■ What is being asked ■
Each line below should be repeated exactly as it stands.

■ Records contained in a dataset ■
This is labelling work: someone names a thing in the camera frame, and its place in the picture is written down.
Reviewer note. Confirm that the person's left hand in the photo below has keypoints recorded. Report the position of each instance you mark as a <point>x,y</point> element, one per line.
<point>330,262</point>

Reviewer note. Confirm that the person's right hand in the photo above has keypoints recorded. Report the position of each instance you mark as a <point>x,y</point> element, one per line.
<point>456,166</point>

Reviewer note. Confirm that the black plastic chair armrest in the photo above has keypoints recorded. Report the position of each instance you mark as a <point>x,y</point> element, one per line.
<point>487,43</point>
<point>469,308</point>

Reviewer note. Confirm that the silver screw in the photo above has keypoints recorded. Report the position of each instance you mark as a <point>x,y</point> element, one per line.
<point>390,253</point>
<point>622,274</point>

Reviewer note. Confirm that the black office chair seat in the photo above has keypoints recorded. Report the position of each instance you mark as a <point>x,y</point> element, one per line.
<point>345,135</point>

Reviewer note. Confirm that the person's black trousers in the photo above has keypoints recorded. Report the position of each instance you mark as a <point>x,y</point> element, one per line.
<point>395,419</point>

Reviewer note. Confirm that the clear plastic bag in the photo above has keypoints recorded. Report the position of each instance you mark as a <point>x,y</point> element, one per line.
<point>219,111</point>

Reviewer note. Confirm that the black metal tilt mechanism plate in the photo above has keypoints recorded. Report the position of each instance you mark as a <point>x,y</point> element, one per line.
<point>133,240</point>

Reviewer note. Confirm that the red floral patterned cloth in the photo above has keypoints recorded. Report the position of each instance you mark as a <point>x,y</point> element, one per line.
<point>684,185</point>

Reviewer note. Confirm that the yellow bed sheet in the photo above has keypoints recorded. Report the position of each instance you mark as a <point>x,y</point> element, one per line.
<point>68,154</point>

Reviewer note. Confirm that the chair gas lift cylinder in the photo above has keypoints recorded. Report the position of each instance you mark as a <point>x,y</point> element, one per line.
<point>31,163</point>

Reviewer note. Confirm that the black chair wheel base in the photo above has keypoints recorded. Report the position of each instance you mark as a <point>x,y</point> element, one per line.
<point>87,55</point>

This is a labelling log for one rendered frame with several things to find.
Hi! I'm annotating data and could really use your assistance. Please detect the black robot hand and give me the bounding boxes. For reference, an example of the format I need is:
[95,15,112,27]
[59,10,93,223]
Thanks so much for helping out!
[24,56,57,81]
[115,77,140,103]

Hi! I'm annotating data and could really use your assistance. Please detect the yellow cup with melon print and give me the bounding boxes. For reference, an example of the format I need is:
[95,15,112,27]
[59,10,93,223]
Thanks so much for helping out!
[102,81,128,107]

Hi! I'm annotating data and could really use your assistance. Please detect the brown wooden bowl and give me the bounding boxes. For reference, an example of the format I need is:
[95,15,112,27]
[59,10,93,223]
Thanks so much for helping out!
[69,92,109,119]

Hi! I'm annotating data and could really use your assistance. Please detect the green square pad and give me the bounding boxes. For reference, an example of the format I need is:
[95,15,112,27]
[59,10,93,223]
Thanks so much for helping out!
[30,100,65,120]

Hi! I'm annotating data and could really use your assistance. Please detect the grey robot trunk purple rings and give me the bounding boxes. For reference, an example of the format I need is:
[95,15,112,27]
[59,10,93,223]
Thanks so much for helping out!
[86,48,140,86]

■ Result of this exercise ■
This is labelling work: someone names a thing in the camera frame, and its place in the picture is written down.
Reviewer note. Confirm that the person's left hand in the photo below has keypoints recorded. Report the position of each instance you mark as a <point>x,y</point> element, one per line.
<point>330,262</point>

Reviewer note. Confirm that the person's right hand in the photo above has keypoints recorded. Report the position of each instance you mark as a <point>x,y</point> element, one per line.
<point>456,166</point>

Reviewer note. Confirm that the black plastic chair armrest in the photo above has keypoints recorded. Report the position of each instance you mark as a <point>x,y</point> element, one per line.
<point>487,43</point>
<point>469,308</point>

Reviewer note. Confirm that the silver screw in the photo above has keypoints recorded. Report the position of each instance you mark as a <point>x,y</point> element, one per line.
<point>390,253</point>
<point>622,274</point>

Reviewer note. Confirm that the black office chair seat in the photo above has keypoints recorded. Report the position of each instance you mark as a <point>x,y</point> element, one per line.
<point>345,135</point>

Reviewer note. Confirm that the person's black trousers in the photo above has keypoints recorded. Report the position of each instance you mark as a <point>x,y</point> element, one per line.
<point>395,419</point>

Reviewer note. Confirm that the clear plastic bag in the photo above has keypoints recorded. Report the position of each instance you mark as a <point>x,y</point> element, one per line.
<point>219,111</point>

Reviewer note. Confirm that the black metal tilt mechanism plate in the photo above has keypoints recorded. Report the position of each instance you mark as a <point>x,y</point> element, one per line.
<point>133,240</point>

Reviewer note. Confirm that the red floral patterned cloth in the photo above has keypoints recorded. Report the position of each instance you mark as a <point>x,y</point> element, one per line.
<point>684,185</point>

Reviewer note. Confirm that the yellow bed sheet in the photo above has keypoints recorded. Report the position of each instance you mark as a <point>x,y</point> element, one per line.
<point>68,154</point>

Reviewer note. Confirm that the chair gas lift cylinder in the photo above has keypoints recorded. Report the position of each instance you mark as a <point>x,y</point> element, one per line.
<point>31,163</point>

Reviewer note. Confirm that the black chair wheel base in the photo above has keypoints recorded. Report the position of each instance you mark as a <point>x,y</point> element, one per line.
<point>87,55</point>

This is a labelling log for one rendered frame with several things to find.
Hi! I'm annotating data and could really use your assistance. Please detect the black robot hand and give me the bounding boxes. For reference, an example of the format I need is:
[95,15,112,27]
[59,10,93,223]
Thanks so much for helping out!
[24,56,57,81]
[115,77,140,103]

Hi! I'm annotating data and could really use your assistance. Please detect the yellow cup with melon print and give me the bounding boxes. For reference, an example of the format I need is:
[95,15,112,27]
[59,10,93,223]
Thanks so much for helping out!
[102,81,128,107]

Hi! I'm annotating data and could really use your assistance. Please detect the brown wooden bowl and give me the bounding boxes. For reference, an example of the format I need is:
[95,15,112,27]
[59,10,93,223]
Thanks so much for helping out!
[69,92,109,119]

Hi! I'm annotating data and could really use your assistance. Please detect the green square pad and give me the bounding boxes. For reference, an example of the format I need is:
[95,15,112,27]
[59,10,93,223]
Thanks so much for helping out!
[30,100,65,120]

Hi! I'm annotating data and could really use your assistance. Please detect the grey robot trunk purple rings and give me the bounding boxes. For reference, an example of the format I need is:
[95,15,112,27]
[59,10,93,223]
Thanks so much for helping out!
[86,48,140,86]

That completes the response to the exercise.